Next week, I'll be leaving Special Features for a spot in the Editorial department, so tonight, I'm treating the writers to dinner at one of our favorite restaurants nearby. It's not so much a goodbye as, "I'll just be down the hall."
I've kept this under my hat for a while, partly because I was waiting for the official announcement at work, and partly because I still haven't really worked out how I feel about the transfer. It was my decision. Everyone says it's a good career decision. People are giving me their congratulations. Still, it's going to be something new, and a new thing for someone who has been doing the same kind of work for four years is scary. No wonder people with 10- or 20-year careers at one job go nuts.
Also, thinking about leaving Special Features feels like a door closing, maybe even another childhood ending. Mikko asked me about it over lunch one Sunday, and I somehow came up with, "I like who I've become since college, and I did a lot of that becoming in Special Features."
Sometime between last year and the year I joined BusinessWorld, I stopped seeing my life as a sad city story. I started to believe I could be good at being alive. Going to work every day stopped being a drag. I was learning and making new things. I had made my peace with the city. I was coming to terms with who I was to my family, and who they were to me. And, I had found a love better than anything I'd imagined for myself.
Somewhere along the way, the meaning of growing up changed. It isn't no longer getting to be the child you were. It's keeping that child happy while teaching her to not be childish when life gets scary and unfair. It's seeing yourself at 5, 10, 16 years old and being able to say, I am still that person, but I am more that person today than ever. It's being able to recognize yourself more clearly with every year.
My high school science teacher told us in freshman year that people are like pots. Life molds and fires them, and they're set by the time you reach 20-something.

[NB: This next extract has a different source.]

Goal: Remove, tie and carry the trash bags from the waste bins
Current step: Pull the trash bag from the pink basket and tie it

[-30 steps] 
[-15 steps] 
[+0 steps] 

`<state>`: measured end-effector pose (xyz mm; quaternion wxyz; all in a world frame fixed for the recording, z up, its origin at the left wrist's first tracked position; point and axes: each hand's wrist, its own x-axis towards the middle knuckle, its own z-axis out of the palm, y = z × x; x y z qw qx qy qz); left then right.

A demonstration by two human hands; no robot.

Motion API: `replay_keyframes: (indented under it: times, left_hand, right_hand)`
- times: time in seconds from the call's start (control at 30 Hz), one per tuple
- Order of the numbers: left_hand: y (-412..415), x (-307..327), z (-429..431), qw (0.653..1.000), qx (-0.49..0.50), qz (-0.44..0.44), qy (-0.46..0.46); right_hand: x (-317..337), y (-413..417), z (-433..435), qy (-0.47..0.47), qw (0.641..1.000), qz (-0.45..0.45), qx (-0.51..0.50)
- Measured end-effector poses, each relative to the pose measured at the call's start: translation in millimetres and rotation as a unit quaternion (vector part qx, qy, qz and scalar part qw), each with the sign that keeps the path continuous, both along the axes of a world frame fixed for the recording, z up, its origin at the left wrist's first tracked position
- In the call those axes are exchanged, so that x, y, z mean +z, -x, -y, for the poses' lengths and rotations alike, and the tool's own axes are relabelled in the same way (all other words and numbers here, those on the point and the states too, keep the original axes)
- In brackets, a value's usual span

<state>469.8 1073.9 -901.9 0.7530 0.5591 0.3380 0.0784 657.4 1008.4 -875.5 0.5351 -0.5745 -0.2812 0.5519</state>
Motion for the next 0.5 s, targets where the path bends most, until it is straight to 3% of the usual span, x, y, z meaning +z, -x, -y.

I've come to think of people as a certain kind of place. In certain places, trees will grow, be cut down, or die; buildings will come up and fall down; people will move in, move out, be born, live, and die; and grass will grow, be paved over, and grow again, but the places are unmistakably still those places. It's sort of the same starfish recovery I had in mind when I started this blog, but less about moving on through suffering, with a little more lingering on the suffering than necessary, and more about just being yourself.
The day I realized this "certain place" thing about Kalsangi was the day I stopped worrying that it would somehow stop being my home. The day I realized that my family was the same way was the day I stopped worrying about change. It wasn't long before the day I realized that about myself. The more my life changes, the more clearly I see my own shape. And the day I can no longer see Kalsangi, my family, myself, or Cris under whatever surfaces we've assumed will surely be the saddest day ever.
However hard it got, working in Special Features was part of a process. It was especially hard in the beginning, but it helped me to grow up, which is to say that it helped me see that growing up did not mean what I thought it meant. I saw that I could find an anchor point in myself as long as I could see where I fit in the world, if I wanted to. And at a particularly low point in my life, when everything else suddenly went to shit, working here kept me from dissolving into someone I wouldn't be able to recognize.
To those of you who've worked with me, thanks for being part of that — and for putting up with me when I got absent-minded or weird.
I guess it's all this that's going to see me through whatever's waiting for me down the hall.